Exercise => Each line below should be retyped exactly, with no pictures.

Information supplied =>
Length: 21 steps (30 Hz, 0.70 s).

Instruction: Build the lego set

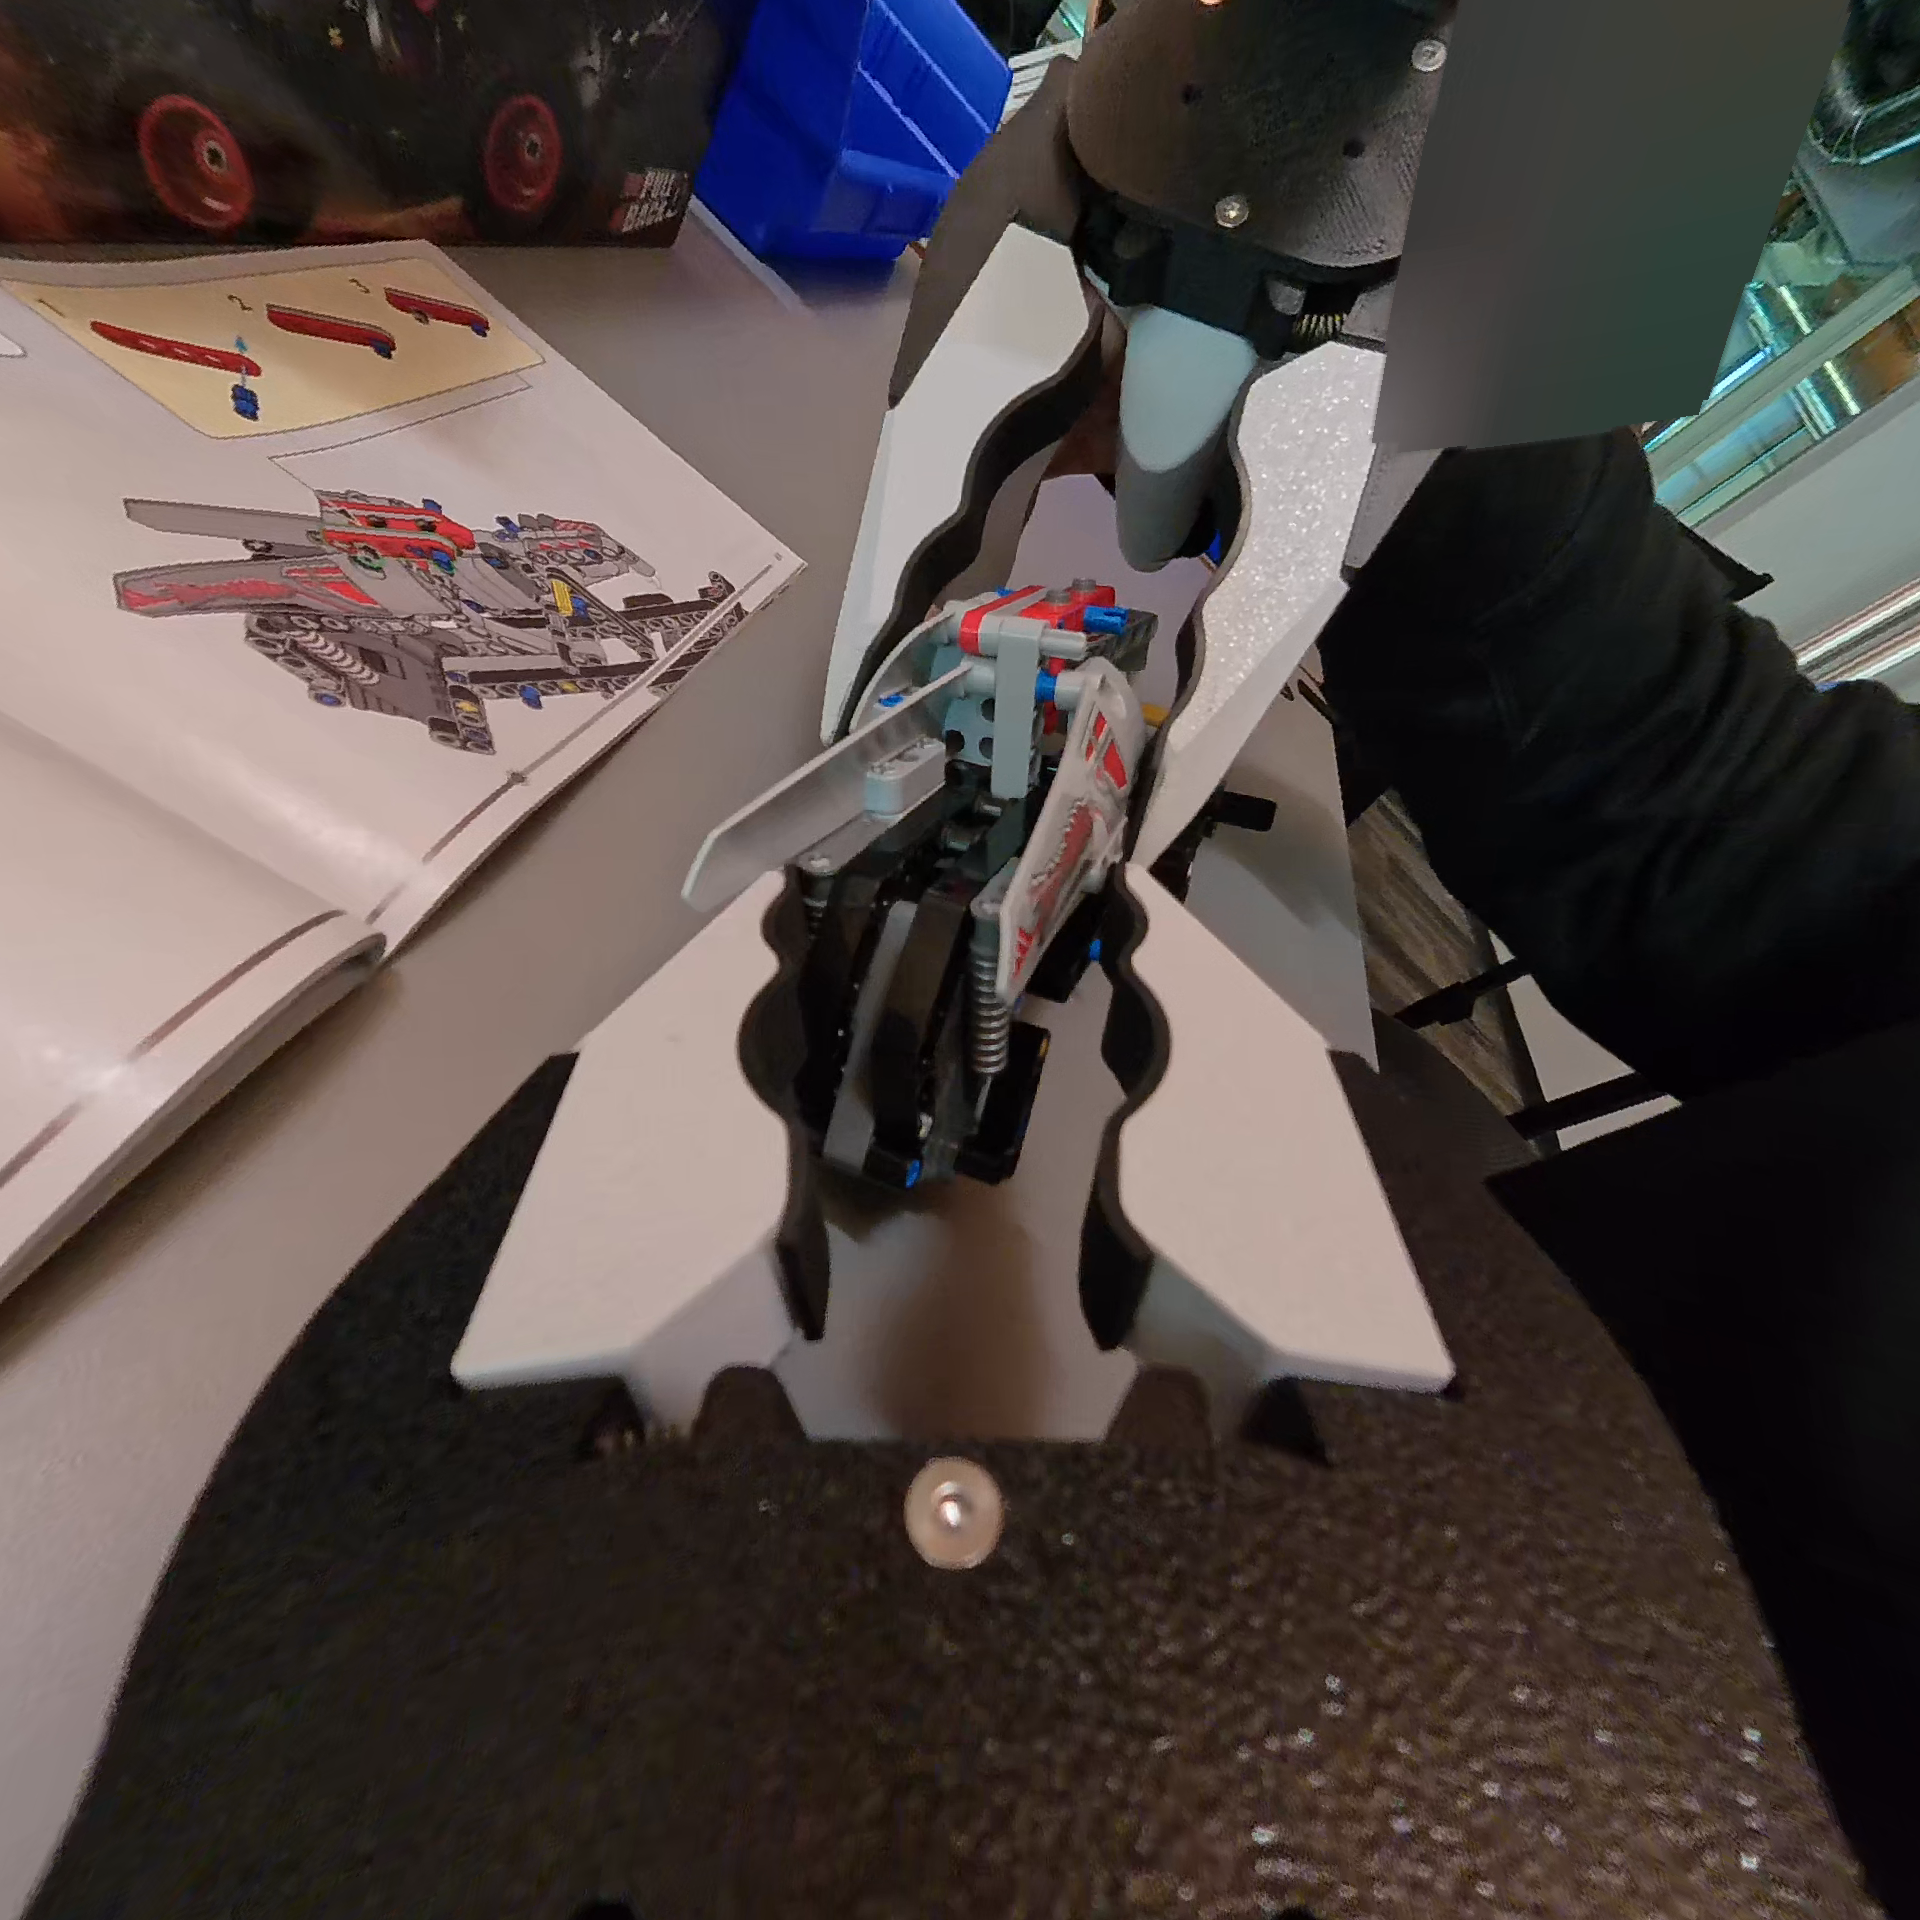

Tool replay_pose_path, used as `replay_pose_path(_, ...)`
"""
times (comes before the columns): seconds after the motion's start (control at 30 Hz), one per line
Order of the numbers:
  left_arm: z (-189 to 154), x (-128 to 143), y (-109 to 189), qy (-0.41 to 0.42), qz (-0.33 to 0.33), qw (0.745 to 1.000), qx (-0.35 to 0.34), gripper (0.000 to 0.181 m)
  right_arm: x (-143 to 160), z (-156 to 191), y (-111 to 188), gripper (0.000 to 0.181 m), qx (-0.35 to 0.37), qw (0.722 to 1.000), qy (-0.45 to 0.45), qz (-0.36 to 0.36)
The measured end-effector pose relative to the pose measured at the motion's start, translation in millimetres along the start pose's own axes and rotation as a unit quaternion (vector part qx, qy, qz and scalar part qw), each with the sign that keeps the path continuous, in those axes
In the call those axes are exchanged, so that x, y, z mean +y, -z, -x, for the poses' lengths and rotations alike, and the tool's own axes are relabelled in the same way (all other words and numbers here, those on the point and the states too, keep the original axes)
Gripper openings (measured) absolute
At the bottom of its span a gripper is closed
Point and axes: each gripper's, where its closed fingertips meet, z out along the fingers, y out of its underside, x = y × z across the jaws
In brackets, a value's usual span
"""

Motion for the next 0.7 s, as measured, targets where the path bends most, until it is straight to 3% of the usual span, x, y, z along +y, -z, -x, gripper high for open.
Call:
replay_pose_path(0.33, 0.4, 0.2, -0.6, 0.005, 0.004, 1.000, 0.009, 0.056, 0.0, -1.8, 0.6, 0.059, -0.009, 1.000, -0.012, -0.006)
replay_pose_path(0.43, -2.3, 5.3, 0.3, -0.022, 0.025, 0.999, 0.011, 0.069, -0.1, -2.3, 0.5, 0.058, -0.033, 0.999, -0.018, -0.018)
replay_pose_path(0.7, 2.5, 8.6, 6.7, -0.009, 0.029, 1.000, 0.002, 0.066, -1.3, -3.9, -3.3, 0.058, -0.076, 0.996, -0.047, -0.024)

Reply =>
Length: 21 steps (30 Hz, 0.70 s).

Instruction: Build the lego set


Tool replay_pose_path, used as `replay_pose_path(_, ...)`
"""
times (comes before the columns): seconds after the motion's start (control at 30 Hz), one per line
Order of the numbers:
  left_arm: z (-189 to 154), x (-128 to 143), y (-109 to 189), qy (-0.41 to 0.42), qz (-0.33 to 0.33), qw (0.745 to 1.000), qx (-0.35 to 0.34), gripper (0.000 to 0.181 m)
  right_arm: x (-143 to 160), z (-156 to 191), y (-111 to 188), gripper (0.000 to 0.181 m), qx (-0.35 to 0.37), qw (0.722 to 1.000), qy (-0.45 to 0.45), qz (-0.36 to 0.36)
The measured end-effector pose relative to the pose measured at the motion's start, translation in millimetres along the start pose's own axes and rotation as a unit quaternion (vector part qx, qy, qz and scalar part qw), each with the sign that keeps the path continuous, in those axes
In the call those axes are exchanged, so that x, y, z mean +y, -z, -x, for the poses' lengths and rotations alike, and the tool's own axes are relabelled in the same way (all other words and numbers here, those on the point and the states too, keep the original axes)
Gripper openings (measured) absolute
At the bottom of its span a gripper is closed
Point and axes: each gripper's, where its closed fingertips meet, z out along the fingers, y out of its underside, x = y × z across the jaws
In brackets, a value's usual span
"""

Motion for the next 0.7 s, as measured, targets where the path bends most, until it is straight to 3% of the usual span, x, y, z along +y, -z, -x, gripper high for open.
Call:
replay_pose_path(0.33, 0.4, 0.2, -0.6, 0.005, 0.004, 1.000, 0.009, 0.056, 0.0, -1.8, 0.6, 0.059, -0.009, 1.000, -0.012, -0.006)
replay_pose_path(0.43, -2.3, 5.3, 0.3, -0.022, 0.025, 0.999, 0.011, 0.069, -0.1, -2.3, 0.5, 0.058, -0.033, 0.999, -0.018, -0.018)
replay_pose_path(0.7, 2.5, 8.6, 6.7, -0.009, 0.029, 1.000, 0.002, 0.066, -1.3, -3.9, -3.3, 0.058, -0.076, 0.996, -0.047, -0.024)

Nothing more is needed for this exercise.